[ABOUT THIS EXERCISE] Go through the listing below and retype exactly the lines starting at the one with "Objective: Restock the" and ending at the one with "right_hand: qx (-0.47", skipping pictures.
-.-.-
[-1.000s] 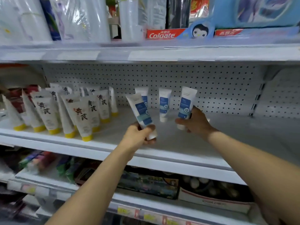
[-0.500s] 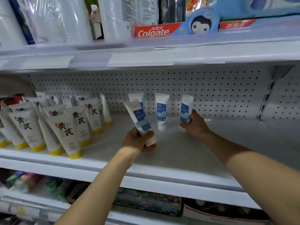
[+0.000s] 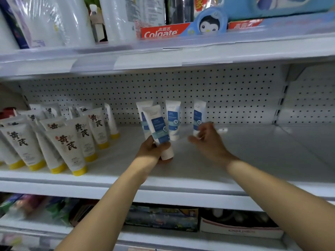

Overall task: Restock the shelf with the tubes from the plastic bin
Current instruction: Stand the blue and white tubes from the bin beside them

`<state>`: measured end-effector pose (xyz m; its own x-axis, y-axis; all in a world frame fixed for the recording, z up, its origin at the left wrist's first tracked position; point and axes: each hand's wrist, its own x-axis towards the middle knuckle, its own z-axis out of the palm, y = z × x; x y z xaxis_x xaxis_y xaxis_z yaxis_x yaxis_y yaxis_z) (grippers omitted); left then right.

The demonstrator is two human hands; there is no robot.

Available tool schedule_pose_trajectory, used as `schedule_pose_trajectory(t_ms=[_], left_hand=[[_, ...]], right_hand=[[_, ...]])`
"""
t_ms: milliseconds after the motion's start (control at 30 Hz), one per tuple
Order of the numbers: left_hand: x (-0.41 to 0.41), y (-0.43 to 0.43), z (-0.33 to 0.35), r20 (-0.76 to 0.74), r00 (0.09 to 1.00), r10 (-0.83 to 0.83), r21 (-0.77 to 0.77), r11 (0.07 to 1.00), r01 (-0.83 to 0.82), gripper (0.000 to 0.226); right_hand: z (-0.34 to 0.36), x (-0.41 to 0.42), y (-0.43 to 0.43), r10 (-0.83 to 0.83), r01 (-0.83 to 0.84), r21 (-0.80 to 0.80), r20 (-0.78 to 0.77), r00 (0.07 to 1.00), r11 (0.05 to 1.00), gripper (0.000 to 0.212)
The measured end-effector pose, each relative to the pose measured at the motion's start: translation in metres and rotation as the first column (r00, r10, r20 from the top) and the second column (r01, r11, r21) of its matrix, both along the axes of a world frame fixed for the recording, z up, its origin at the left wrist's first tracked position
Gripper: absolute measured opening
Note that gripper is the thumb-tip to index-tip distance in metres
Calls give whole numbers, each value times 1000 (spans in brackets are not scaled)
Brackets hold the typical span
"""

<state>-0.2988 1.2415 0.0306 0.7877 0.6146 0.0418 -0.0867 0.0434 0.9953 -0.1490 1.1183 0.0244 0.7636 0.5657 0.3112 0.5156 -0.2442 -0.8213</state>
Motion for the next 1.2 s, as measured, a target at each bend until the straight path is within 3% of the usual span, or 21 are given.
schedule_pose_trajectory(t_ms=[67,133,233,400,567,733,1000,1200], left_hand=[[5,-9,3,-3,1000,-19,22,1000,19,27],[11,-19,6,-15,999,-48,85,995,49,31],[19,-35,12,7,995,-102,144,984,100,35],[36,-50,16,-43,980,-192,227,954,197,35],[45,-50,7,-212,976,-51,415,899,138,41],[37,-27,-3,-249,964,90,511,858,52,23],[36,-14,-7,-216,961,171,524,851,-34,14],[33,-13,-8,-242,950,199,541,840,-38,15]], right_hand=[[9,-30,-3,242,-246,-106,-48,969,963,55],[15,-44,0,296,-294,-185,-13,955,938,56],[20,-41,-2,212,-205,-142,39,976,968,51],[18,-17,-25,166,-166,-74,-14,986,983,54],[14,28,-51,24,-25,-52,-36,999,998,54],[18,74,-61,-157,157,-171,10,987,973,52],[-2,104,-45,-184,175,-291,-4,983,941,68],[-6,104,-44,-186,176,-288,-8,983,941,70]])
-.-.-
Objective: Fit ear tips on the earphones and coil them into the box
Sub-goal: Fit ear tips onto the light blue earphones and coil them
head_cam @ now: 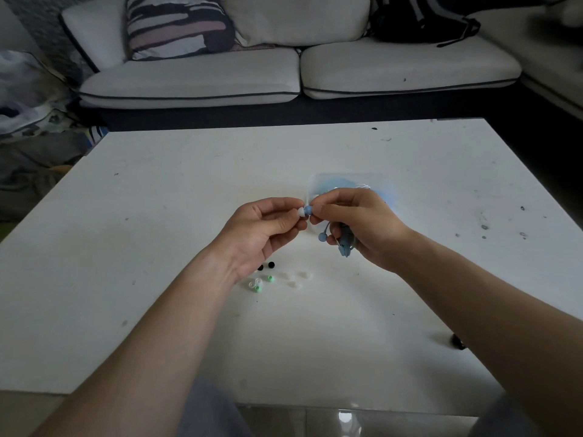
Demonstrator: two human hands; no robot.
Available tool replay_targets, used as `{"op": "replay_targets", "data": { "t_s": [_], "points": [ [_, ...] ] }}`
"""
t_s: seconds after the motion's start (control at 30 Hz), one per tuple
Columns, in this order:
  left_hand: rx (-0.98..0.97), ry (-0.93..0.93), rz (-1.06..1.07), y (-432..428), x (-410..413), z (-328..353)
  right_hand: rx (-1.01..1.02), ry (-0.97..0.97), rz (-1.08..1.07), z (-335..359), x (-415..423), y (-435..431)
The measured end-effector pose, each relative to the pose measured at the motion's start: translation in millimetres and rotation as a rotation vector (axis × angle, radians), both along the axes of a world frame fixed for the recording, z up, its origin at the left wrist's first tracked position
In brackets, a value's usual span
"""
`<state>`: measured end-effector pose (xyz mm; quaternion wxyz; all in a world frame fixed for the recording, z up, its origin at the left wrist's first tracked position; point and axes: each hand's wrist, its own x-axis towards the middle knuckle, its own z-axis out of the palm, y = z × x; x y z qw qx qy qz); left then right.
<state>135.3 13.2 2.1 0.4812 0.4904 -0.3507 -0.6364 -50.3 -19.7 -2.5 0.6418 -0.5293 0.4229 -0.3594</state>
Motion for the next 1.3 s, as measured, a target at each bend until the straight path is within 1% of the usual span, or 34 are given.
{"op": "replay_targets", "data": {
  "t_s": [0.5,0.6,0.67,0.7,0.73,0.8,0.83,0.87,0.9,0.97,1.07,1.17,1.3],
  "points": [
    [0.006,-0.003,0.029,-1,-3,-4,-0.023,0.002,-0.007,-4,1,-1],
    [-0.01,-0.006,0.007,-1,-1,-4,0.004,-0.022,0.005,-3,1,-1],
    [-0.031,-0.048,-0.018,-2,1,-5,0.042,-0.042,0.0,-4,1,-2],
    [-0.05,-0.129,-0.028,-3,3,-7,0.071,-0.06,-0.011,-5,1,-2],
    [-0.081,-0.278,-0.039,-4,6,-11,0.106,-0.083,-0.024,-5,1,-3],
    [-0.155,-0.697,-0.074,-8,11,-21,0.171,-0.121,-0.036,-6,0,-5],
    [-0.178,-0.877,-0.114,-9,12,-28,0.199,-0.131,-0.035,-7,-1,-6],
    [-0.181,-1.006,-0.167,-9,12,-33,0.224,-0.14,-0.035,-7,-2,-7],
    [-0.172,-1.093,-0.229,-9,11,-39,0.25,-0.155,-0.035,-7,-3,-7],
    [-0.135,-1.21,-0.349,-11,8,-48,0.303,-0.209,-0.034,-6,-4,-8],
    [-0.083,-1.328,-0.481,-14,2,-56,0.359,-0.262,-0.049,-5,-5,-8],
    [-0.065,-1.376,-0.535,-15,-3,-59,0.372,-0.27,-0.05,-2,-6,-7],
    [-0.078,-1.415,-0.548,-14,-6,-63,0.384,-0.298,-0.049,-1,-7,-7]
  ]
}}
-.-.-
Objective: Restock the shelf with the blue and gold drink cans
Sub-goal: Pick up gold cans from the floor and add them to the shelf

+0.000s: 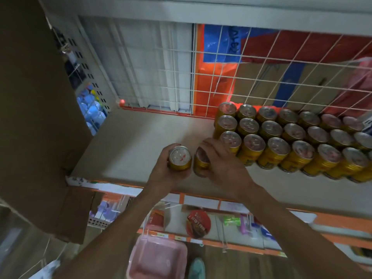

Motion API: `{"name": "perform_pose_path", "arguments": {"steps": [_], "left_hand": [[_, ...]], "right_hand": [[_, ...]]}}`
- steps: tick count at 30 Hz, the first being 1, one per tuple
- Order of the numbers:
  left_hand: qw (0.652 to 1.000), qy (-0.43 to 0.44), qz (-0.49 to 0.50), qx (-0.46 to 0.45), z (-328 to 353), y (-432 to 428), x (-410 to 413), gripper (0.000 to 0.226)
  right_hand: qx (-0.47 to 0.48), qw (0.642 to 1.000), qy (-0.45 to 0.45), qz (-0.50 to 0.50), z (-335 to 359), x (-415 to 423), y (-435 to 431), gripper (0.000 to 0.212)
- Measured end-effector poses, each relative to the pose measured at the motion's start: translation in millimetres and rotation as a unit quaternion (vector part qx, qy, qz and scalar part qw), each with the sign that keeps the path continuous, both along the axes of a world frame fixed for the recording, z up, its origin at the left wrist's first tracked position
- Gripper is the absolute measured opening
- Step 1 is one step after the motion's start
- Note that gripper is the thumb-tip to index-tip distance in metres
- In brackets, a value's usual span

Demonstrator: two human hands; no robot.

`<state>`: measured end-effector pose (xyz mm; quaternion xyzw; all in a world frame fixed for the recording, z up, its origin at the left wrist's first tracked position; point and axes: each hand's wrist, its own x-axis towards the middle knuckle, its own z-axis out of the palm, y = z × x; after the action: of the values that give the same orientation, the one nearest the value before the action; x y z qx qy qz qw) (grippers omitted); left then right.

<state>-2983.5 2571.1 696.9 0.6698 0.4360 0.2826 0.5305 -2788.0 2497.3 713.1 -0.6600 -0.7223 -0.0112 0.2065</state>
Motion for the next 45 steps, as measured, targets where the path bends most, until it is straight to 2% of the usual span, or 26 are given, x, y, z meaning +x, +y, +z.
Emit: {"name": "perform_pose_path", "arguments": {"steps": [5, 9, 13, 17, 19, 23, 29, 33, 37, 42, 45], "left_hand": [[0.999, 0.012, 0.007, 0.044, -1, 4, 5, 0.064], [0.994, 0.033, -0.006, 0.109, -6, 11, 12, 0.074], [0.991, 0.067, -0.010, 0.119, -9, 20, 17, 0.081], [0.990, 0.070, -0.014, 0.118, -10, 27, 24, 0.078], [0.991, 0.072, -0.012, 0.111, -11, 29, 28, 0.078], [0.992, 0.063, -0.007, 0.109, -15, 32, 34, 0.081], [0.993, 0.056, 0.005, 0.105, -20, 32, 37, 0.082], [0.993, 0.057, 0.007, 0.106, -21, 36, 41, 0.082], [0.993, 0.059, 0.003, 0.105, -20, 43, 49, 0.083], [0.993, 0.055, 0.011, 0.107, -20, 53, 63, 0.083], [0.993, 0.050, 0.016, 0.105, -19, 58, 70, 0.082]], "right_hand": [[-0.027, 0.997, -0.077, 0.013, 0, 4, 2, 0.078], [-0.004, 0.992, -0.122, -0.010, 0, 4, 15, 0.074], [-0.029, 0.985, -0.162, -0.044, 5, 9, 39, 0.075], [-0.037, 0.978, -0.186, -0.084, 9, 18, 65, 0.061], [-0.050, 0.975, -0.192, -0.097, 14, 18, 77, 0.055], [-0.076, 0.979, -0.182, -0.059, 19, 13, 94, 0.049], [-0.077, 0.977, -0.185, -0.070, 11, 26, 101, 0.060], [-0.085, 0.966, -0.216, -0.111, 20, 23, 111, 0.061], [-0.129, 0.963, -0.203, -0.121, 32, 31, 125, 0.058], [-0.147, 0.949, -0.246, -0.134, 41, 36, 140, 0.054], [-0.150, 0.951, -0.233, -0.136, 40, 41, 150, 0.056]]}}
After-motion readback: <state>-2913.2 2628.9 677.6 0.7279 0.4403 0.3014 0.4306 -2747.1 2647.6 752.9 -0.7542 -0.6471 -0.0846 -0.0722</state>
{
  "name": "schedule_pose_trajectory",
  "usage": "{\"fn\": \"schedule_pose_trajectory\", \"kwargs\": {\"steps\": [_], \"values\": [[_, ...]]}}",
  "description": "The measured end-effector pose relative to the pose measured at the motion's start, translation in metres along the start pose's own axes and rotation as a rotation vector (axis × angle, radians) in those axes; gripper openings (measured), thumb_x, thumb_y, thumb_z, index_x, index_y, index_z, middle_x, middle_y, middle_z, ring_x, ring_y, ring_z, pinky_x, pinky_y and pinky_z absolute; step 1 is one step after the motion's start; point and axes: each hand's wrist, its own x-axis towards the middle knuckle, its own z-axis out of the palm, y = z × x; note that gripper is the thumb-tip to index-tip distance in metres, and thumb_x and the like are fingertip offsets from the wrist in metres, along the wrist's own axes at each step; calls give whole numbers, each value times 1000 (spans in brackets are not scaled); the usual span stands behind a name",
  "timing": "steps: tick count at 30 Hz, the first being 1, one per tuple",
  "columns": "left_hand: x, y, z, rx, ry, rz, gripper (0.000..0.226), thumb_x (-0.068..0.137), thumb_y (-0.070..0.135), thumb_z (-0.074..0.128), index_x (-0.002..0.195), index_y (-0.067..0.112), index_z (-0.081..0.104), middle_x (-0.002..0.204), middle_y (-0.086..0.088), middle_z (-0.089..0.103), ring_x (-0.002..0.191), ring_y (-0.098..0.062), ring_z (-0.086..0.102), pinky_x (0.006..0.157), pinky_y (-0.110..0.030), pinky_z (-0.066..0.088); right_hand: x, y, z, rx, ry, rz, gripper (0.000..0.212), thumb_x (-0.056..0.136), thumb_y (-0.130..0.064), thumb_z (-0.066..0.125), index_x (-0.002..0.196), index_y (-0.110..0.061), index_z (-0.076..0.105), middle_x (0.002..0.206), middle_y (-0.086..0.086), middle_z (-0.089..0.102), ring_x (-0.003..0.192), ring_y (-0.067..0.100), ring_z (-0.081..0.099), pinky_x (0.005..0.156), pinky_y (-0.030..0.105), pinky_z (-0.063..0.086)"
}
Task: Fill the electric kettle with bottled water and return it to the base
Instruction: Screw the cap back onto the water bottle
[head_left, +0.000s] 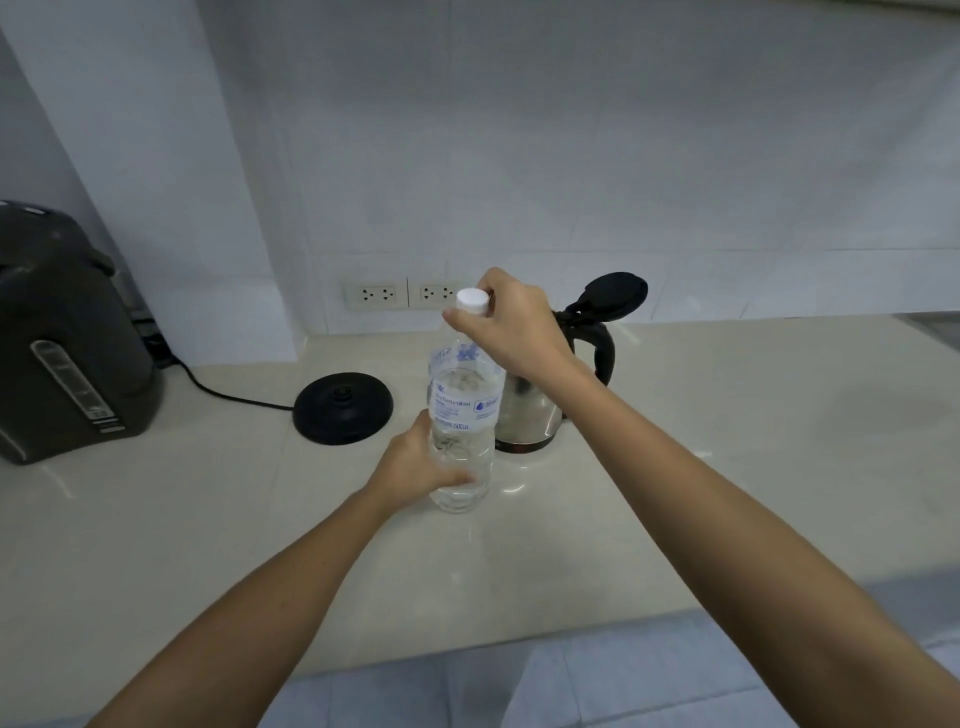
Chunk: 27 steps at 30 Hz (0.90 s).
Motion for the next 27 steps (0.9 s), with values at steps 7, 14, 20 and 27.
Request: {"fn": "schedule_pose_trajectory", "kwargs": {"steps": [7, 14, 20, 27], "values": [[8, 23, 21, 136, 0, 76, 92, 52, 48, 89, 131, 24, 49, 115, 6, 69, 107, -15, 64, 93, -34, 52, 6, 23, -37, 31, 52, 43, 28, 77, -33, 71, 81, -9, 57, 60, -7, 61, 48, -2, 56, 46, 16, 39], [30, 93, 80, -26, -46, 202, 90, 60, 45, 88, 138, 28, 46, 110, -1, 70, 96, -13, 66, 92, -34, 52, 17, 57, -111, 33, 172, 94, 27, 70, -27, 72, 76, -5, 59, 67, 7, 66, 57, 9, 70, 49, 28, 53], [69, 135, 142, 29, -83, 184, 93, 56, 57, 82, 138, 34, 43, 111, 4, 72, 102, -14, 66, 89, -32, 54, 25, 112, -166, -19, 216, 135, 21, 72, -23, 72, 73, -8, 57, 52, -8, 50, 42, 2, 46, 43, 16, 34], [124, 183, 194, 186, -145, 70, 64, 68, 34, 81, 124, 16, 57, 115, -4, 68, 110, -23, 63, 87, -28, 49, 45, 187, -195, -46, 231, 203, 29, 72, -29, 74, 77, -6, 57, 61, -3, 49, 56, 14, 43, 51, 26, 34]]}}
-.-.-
[EXERCISE RESPONSE]
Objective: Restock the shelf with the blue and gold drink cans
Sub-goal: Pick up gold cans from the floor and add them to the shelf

+0.000s: 

Motion API: `{"name": "perform_pose_path", "arguments": {"steps": [_], "left_hand": [[_, ...]], "right_hand": [[_, ...]]}}`
- steps: tick count at 30 Hz, the first being 1, one per tuple
- Order of the numbers:
  left_hand: qw (0.652 to 1.000), qy (-0.43 to 0.44), qz (-0.49 to 0.50), qx (-0.46 to 0.45), z (-328 to 353), y (-432 to 428), x (-410 to 413), gripper (0.000 to 0.226)
  right_hand: qx (-0.47 to 0.48), qw (0.642 to 1.000), qy (-0.45 to 0.45), qz (-0.50 to 0.50), z (-335 to 359), x (-415 to 423), y (-435 to 431), gripper (0.000 to 0.212)

There is nothing further to this answer.